Figure 4. BBR via AMPK activation reverses HG-induced oxidative stress in HGMCs.

HGMCs were transfected with AMPKα1/2 siRNA for 48 hours. Then cells were pre-incubated with BBR (100 µM) for 30 minutes followed by treatment with D-glucose (30 mM) for 12 hours. (A) AMPKα protein expression in total cell lysates was assayed by Western blot. (B) ROS productions were detected by DHE fluorescence. (C) Quantitative data of ROS productions. N is 5 in each group. ^* P<0.05 vs. control, ^# P<0.05 vs HG plus control siRNA. NS indicates no significance.

Figure 5. BBR prevents hyperglycemia-induced renal dysfunction in WT but not in AMPKα2^-/- mice.
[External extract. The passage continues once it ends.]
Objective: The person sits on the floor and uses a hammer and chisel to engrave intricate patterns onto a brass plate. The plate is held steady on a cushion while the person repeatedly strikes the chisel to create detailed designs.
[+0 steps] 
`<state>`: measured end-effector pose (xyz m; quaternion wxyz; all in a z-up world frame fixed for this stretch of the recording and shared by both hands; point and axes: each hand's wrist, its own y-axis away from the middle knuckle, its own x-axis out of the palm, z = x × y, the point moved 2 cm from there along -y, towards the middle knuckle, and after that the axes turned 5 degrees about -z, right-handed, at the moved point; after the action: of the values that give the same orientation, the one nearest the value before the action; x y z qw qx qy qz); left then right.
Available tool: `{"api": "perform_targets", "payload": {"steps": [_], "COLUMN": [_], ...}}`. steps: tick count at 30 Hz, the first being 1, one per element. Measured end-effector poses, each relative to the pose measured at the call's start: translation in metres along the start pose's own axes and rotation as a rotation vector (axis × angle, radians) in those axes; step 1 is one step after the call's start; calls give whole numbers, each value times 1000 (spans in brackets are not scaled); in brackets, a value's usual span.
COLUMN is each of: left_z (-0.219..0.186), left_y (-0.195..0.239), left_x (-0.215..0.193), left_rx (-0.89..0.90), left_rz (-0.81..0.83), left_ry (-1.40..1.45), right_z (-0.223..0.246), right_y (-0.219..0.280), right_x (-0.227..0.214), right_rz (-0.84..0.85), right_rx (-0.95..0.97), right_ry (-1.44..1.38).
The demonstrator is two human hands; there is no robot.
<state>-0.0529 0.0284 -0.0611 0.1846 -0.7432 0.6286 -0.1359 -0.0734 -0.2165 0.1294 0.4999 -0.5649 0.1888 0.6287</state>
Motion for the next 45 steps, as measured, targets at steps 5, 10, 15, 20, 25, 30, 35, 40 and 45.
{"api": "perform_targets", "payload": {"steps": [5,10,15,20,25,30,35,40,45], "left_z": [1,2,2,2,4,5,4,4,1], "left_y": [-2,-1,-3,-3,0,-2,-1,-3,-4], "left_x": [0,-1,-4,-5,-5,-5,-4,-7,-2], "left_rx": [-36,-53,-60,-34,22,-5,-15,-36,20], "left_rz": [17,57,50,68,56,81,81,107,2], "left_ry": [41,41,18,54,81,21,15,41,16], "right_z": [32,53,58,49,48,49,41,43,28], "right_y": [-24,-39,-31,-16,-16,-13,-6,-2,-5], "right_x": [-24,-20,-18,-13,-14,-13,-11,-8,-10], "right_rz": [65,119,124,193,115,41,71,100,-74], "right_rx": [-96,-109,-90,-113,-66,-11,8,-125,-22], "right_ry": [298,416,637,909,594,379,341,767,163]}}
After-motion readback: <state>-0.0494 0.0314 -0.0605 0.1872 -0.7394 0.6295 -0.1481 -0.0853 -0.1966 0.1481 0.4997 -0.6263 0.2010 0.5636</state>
Permanent hyperglycemia in WT and AMPKα2^-/- mice was induced by a low-dose STZ induction. All mice were received with or without BBR administration (200 mg/kg body weight daily) for 8 weeks after the stable diabetic model was established. At the end of experiments, mice were sacrificed. (A) Blood glucose in all mice. 5–10 mice in each group. ^* P<0.05 vs. WT alone, ^# P<0.05 vs STZ plus WT. NS indicates no significance. (B) Morphological and quantitative analysis of glomerulus by HE staining. a, WT; b, WT + STZ; c, WT + STZ + BBR; d, AMPKα2^-/- + STZ; e, AMPKα2^-/- + STZ + BBR. (C) Serum BUN, (D) creatine clearance rate (Ccr), and (E) urinary protein excretion were assayed. 5–10 mice in each group. ^* P<0.05 vs. control, ^# P<0.05 vs DM in WT. NS indicates no significance.

Figure 6. BBR via AMPK prevents hyperglycemia-induced oxidative stress in mice.

Permanent hyperglycemia in WT and AMPKα2^-/- mice was induced by a low-dose STZ induction as described in method section. All mice were received with or without BBR administration (200 mg/kg body weight daily) for 8 weeks after the stable diabetic model was established. At the end of experiments, mice were sacrificed to detect MDA and 3-NT by IHC. (A) Representative pictures of MDA and 3-NT. (B) Quantitative analysis of 3-NT. (C) Quantitative analysis of MDA. 5–10 mice in each group. ^* P<0.05 vs. control, ^# P<0.05 vs DM in WT. NS indicates no significance.